Sanyu’s words and his expression reveal how foreign that notion is to him:  “I had no choice in you as a bride, and I doubt your connection to Thesolo was taken into account,” he said. “You were likely chosen for your looks.” ‘ And yet, she thinks, ironically, she’s  “not even allowed to be arm candy.”

In contrast with Shanti, who had both her parents’ marriage and the egalitarian monarchy to look up to, Sanyu was explicitly raised not to believe in love, or to trust, or to think that a woman could be his true partner, let alone that they could work together as equals. He grew up without a mother, seeing a parade of temporary queens pass through the palace, never staying long enough to really bond.

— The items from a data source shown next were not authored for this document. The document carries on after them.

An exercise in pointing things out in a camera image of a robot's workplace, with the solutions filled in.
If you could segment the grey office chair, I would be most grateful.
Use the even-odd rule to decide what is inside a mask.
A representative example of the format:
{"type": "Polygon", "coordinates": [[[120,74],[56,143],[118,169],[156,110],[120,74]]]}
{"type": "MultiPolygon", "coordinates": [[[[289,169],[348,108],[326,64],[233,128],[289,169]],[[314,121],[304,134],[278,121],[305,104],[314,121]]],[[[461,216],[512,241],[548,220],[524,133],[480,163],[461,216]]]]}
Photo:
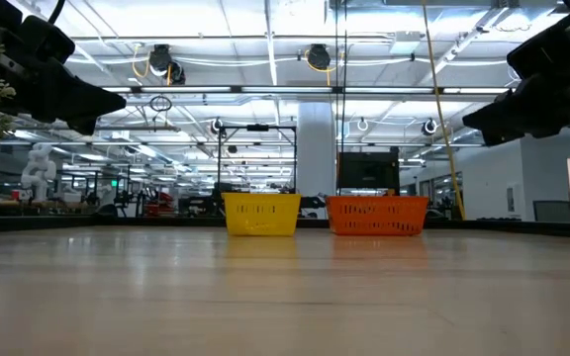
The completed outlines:
{"type": "Polygon", "coordinates": [[[539,223],[570,223],[569,201],[534,201],[533,212],[539,223]]]}

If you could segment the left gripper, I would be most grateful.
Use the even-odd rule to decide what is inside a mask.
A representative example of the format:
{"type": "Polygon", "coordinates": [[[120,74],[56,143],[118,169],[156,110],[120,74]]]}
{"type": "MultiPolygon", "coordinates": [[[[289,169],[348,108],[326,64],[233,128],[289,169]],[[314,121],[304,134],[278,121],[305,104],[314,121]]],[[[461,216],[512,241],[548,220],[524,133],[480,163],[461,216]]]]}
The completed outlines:
{"type": "Polygon", "coordinates": [[[46,124],[62,120],[70,129],[92,135],[100,116],[126,107],[122,96],[81,80],[55,58],[38,59],[18,37],[18,29],[0,27],[5,47],[0,75],[16,91],[13,99],[0,104],[0,113],[27,114],[46,124]]]}

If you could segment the red equipment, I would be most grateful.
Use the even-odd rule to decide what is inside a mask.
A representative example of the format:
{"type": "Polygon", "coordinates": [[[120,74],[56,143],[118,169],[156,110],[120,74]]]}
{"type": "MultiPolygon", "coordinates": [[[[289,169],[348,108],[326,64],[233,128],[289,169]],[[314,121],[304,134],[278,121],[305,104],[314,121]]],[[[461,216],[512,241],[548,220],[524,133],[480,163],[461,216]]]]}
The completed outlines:
{"type": "Polygon", "coordinates": [[[144,200],[143,215],[148,218],[172,216],[175,214],[174,199],[171,195],[152,191],[144,200]]]}

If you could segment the orange plastic basket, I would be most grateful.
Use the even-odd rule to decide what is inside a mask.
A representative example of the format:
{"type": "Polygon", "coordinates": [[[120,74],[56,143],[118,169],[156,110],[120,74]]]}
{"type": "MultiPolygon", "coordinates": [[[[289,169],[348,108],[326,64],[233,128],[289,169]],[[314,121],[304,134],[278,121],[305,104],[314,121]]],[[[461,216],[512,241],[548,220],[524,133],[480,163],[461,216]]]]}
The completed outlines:
{"type": "Polygon", "coordinates": [[[420,234],[428,209],[426,197],[330,196],[330,229],[337,235],[420,234]]]}

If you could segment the yellow plastic basket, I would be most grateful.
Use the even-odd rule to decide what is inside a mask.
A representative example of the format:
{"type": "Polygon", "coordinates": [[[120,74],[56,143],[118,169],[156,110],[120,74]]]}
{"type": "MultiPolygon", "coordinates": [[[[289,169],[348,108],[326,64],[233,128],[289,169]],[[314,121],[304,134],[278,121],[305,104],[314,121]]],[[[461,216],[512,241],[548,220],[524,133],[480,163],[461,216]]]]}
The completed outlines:
{"type": "Polygon", "coordinates": [[[224,193],[227,231],[238,236],[293,236],[300,194],[224,193]]]}

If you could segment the black computer case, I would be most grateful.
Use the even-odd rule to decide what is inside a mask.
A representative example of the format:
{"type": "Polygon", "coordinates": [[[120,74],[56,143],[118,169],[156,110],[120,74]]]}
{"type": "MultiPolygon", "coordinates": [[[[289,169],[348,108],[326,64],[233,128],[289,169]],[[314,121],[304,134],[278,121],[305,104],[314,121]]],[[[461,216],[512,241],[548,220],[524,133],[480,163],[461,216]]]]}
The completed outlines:
{"type": "Polygon", "coordinates": [[[383,152],[341,152],[337,158],[337,188],[385,190],[400,195],[399,148],[383,152]]]}

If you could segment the white column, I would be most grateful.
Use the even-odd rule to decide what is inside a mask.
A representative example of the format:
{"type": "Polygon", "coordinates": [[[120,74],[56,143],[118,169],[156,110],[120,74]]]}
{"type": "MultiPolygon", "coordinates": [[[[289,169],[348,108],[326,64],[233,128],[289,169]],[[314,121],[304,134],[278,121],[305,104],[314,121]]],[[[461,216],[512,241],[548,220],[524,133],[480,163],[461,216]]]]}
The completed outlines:
{"type": "Polygon", "coordinates": [[[298,107],[297,190],[304,197],[335,194],[335,127],[327,102],[303,102],[298,107]]]}

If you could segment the black aluminium table frame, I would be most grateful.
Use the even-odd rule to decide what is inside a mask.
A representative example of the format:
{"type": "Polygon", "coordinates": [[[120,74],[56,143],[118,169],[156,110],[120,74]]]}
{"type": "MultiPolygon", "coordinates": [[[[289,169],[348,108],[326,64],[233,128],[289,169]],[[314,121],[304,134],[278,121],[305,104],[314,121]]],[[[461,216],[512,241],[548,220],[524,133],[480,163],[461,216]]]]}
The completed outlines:
{"type": "MultiPolygon", "coordinates": [[[[48,216],[0,217],[0,232],[67,227],[106,226],[190,226],[225,227],[219,218],[113,218],[102,216],[48,216]]],[[[427,229],[489,230],[512,233],[540,234],[570,237],[567,222],[515,222],[515,221],[426,221],[427,229]]]]}

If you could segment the black robot station frame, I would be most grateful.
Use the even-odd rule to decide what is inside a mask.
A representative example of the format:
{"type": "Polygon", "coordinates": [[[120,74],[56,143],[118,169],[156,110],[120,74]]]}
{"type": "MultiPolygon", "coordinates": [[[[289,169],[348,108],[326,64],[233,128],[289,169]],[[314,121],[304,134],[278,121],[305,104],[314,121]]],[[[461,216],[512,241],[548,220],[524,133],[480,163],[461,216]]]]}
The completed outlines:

Time and again, “He’d been reminded every time he’d been told his mother was gone because she hadn’t been strong enough or smart enough or cunning enough—or docile enough or sweet enough…” Between this talk and archival research into her new home, Shanti realizes  that Sanyu’s upbringing, his maternal abandonment and his socialization by male elders (especially a domineering, very old school senior advisor Musoke) have made gender equality, the egalitarian model of marriage as partnership and even love completely foreign concepts: “She thought about Musoke, and his rigid point of view. Of a little boy who watched queen after queen arrive and be sent away, and what kind of man that boy might become.”

As their conversation illustrates, despite growing up in neighboring countries, Shanti and Sanyu’s differences— not just in temperament but ideology, culture and family upbringing — are stark. He obviously doesn’t understand a woman like Shanti, let alone know how to work alongside and love her. Between his upbringing, her identity as an outsider, and a woman, and the jockeying for power among different factions working against them, her plans for partnership appear almost impossible. But this Black romance is a literature of hope and change. Sanyu is willing to learn. Eventually it’s something they both fight to make real.


Culture and ideology also play a central role in the story. How to Catch a Queen is a beautiful distillation of the way culture and politics intersect and the importance of taking an intersectional view of social justice. Njaza is an African country. Black leadership dominates at every level. And they are proud of their heritage, in particular their defeat of European colonial rule. But that doesn’t eliminate injustice in the nation. So while there are definitely fairy-tale like elements in the commoner who married royalty, it’s also a story that’s mostly interested in belief systems, political realities, and models of change. Cole herself disclosed that Sanyu and Shanti’s happy ever after could not have come about without them working to make their world more just: “The “happily ever after” comes only after Shanti and her king, Sanyu, navigate toxic masculinity, a government made of old men who refuse to respect fresh ideas from younger generations, and a community of marginalized people who organize in the back of a bookstore to help drag their country into the future.”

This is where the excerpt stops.